Montgomery asked the crowd if they could play a few songs off their new album, “Rebels On The Run,” and then joked, saying “good” after the crowd cheered with excitement.

Waving their hands in the air, the crowd seemed to enjoy the new songs.

The entertainment and drinking began two hours earlier with special guests Steve Holy and Sonia Leigh.

Leigh, who sported an “Ohio Rocks” T-shirt, sang about six songs, which included her hit, “My Name is Money.”

Holy rolled through his more favored hits, “Good Morning Beautiful,” “Brand New Girlfriend” and his newest, “Love Don’t Run.”

Montgomery Gentry was not afraid to show their patriotism and brought it up at various times throughout the show.

“I promise you one thing right now, our American heroes … are something to be proud of,” Montgomery said. Then they went on to play their No. 1 hit “Something to Be Proud Of.”

In November 2010, Montgomery was diagnosed with prostate cancer, which was successfully treated a month later.
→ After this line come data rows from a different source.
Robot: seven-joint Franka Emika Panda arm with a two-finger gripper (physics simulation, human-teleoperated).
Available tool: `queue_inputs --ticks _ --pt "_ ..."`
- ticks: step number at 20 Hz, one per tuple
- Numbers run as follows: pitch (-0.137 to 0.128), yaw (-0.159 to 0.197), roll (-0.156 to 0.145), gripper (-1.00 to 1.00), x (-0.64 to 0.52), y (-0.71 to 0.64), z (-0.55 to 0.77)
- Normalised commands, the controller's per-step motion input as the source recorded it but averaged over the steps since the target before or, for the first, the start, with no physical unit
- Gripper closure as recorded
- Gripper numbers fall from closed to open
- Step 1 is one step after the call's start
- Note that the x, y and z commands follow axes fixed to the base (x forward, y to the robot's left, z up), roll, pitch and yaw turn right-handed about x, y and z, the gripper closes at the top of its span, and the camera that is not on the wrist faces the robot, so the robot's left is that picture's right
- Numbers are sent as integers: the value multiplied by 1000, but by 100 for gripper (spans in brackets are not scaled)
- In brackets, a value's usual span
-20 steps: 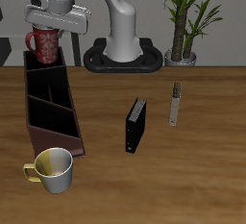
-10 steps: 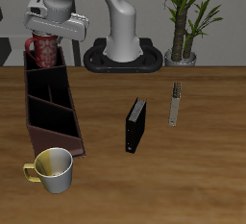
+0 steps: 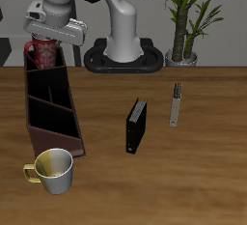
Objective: Place the red mug into the right desk caddy's right compartment and place the yellow book into the right desk caddy's back compartment
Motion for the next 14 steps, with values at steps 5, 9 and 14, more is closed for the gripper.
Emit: queue_inputs --ticks 5,9,14 --pt "9 -17 -6 100 27 31 -125" --pt "36 5 -1 100 70 11 -231" --pt "37 28 -13 100 58 -3 -218"
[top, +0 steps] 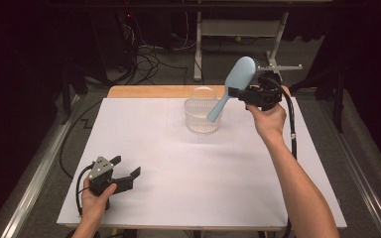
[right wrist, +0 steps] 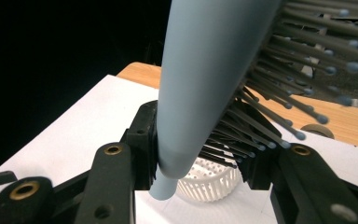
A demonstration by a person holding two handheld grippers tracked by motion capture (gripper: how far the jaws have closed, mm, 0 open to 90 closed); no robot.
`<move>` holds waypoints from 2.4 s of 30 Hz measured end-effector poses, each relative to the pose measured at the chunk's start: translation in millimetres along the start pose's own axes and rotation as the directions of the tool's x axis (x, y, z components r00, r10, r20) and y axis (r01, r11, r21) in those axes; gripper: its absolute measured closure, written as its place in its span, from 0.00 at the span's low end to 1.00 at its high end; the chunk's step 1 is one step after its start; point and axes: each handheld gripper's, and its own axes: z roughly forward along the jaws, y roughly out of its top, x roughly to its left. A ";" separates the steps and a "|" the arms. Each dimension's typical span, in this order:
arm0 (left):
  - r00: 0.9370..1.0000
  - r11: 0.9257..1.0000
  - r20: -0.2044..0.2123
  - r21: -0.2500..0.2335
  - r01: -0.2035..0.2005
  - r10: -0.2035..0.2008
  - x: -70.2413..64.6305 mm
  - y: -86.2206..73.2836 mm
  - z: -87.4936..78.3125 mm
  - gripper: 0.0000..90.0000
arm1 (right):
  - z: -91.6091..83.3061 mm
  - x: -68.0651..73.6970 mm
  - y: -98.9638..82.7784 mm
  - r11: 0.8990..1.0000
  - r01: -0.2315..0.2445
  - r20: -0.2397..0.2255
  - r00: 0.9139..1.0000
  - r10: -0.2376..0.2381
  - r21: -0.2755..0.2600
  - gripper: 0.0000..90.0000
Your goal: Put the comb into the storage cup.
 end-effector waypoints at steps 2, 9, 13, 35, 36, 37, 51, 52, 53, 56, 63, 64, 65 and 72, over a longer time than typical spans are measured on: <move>1.000 1.000 0.001 0.001 -0.001 0.001 -0.1 -0.1 0.1 0.17 | 1.8 -0.5 1.0 1.000 -0.004 0.005 1.000 0.004 0.001 0.63; 1.000 1.000 0.001 0.001 0.000 0.000 -0.1 -0.3 0.2 0.17 | 8.0 -1.7 2.9 1.000 -0.004 0.017 1.000 0.004 0.004 0.63; 1.000 1.000 0.000 0.001 0.000 0.000 0.1 -0.4 0.0 0.17 | 10.8 -2.0 4.0 1.000 -0.007 0.019 1.000 0.007 0.002 0.63; 1.000 1.000 0.007 0.000 -0.001 0.001 0.0 -0.7 0.2 0.17 | 33.6 -0.3 6.7 1.000 -0.001 0.078 0.997 0.000 0.009 0.63; 1.000 1.000 0.008 0.001 -0.002 0.002 0.0 -0.7 0.3 0.17 | 35.2 -0.9 6.4 1.000 0.000 0.079 0.997 -0.001 0.009 0.63; 1.000 1.000 0.011 0.000 -0.002 0.002 -0.1 -0.7 0.3 0.17 | 36.4 -1.5 6.0 1.000 -0.003 0.081 0.997 0.002 0.008 0.63; 1.000 1.000 0.013 0.001 -0.004 0.004 -0.3 -0.7 0.3 0.17 | 53.7 -0.6 1.8 1.000 -0.013 0.096 0.995 0.011 0.018 0.62; 1.000 1.000 0.013 0.001 -0.003 0.003 -0.2 -0.8 0.3 0.17 | 55.5 -0.6 1.2 1.000 -0.012 0.096 0.995 0.010 0.019 0.62; 1.000 1.000 0.013 0.001 -0.004 0.004 0.0 -0.7 0.3 0.17 | 56.5 -0.4 0.8 1.000 -0.014 0.098 0.995 0.012 0.021 0.62; 1.000 1.000 0.014 0.001 -0.003 0.003 0.0 -0.7 0.4 0.17 | 61.0 -0.2 -0.7 0.999 -0.015 0.101 0.995 0.012 0.029 0.62; 1.000 1.000 0.017 0.000 -0.004 0.004 -0.2 -0.9 0.6 0.17 | 69.5 3.1 -3.6 0.999 -0.001 0.101 0.995 -0.003 0.043 0.62; 1.000 1.000 0.018 0.002 -0.005 0.005 -0.1 -1.0 0.6 0.17 | 70.7 3.6 -4.0 0.999 -0.001 0.097 0.995 -0.004 0.046 0.62; 1.000 1.000 0.018 0.002 -0.005 0.005 -0.2 -1.1 0.7 0.17 | 72.2 4.4 -4.6 0.999 0.001 0.098 0.995 -0.006 0.049 0.62; 1.000 1.000 0.017 -0.002 -0.001 0.001 -0.2 -1.3 0.6 0.17 | 79.3 8.5 -7.8 0.998 0.007 0.095 0.995 -0.013 0.059 0.62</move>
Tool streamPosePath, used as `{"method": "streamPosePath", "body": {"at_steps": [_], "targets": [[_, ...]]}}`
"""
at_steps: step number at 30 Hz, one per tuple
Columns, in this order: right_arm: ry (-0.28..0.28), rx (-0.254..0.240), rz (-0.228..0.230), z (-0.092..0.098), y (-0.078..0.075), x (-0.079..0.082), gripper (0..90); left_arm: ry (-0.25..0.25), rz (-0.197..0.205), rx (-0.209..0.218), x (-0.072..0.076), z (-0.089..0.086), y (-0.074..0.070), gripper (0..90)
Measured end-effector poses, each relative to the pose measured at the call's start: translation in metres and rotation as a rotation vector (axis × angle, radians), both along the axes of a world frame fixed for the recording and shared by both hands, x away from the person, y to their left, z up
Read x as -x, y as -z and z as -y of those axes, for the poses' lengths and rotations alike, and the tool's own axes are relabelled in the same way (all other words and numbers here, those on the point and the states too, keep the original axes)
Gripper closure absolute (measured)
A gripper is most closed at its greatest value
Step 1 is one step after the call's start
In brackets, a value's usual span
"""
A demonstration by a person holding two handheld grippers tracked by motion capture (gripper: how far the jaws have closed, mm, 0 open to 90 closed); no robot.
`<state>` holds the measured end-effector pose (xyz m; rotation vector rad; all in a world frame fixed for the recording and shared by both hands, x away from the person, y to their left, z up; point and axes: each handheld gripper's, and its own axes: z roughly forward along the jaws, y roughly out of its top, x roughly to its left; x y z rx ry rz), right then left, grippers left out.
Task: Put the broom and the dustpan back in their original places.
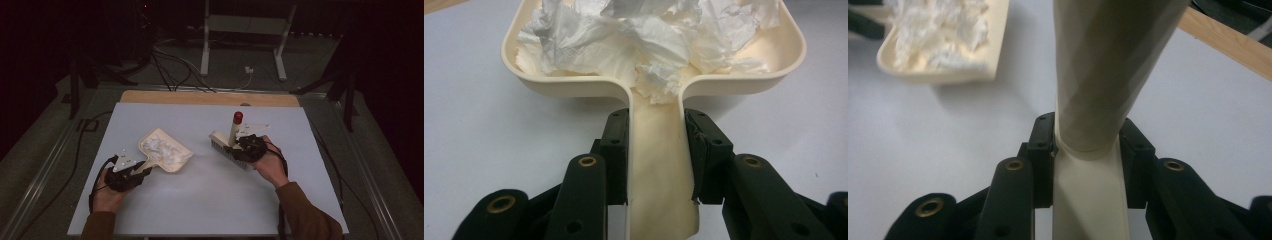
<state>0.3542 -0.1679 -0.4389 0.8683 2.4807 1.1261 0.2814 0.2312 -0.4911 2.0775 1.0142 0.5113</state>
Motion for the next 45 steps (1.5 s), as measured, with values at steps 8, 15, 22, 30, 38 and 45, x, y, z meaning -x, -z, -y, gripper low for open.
{"method": "streamPosePath", "body": {"at_steps": [8, 15, 22, 30, 38, 45], "targets": [[-0.028, 0.016, 0.009, 0.011, 0.0, 0.011, 66.4, -0.075, 0.005, -0.001, 0.001, -0.006, -0.001, 66.5], [-0.053, 0.016, -0.008, 0.022, 0.003, 0.016, 66.3, -0.125, 0.004, -0.003, 0.002, -0.009, 0.002, 66.5], [-0.068, 0.017, -0.038, 0.03, 0.015, 0.017, 66.3, -0.143, 0.007, -0.001, 0.003, -0.008, 0.002, 66.5], [-0.044, -0.021, -0.054, 0.037, 0.019, 0.015, 64.1, -0.17, 0.01, 0.004, 0.003, -0.007, 0.001, 66.5], [-0.023, -0.084, 0.006, 0.041, 0.001, 0.021, 62.6, -0.18, 0.009, -0.002, 0.003, -0.006, 0.004, 66.5], [0.022, -0.148, 0.053, 0.039, -0.014, 0.023, 62.7, -0.202, 0.007, -0.004, 0.003, -0.004, 0.006, 66.5]]}}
“I am cancer-free,” Montgomery yelled to the crowd. “I’m definitely living for each and every day. Live as fast as you can, cause you can’t get it back.”

The band went on to play a crowd favorite, “Lucky Man,” after which Montgomery looked up to the ceiling and yelled, “God I want to thank you, I love you God.”

Samantha Sloop, 19, who won an autographed guitar from Montgomery Gentry, attended Country Jam to see Montgomery Gentry and Steve Holy donated a can of chicken noodle soup and was entered into a drawing to win the guitar.

“It feels good to help out,” Sloop said. “I have food at home and other people don’t, so I brought in the can to donate.”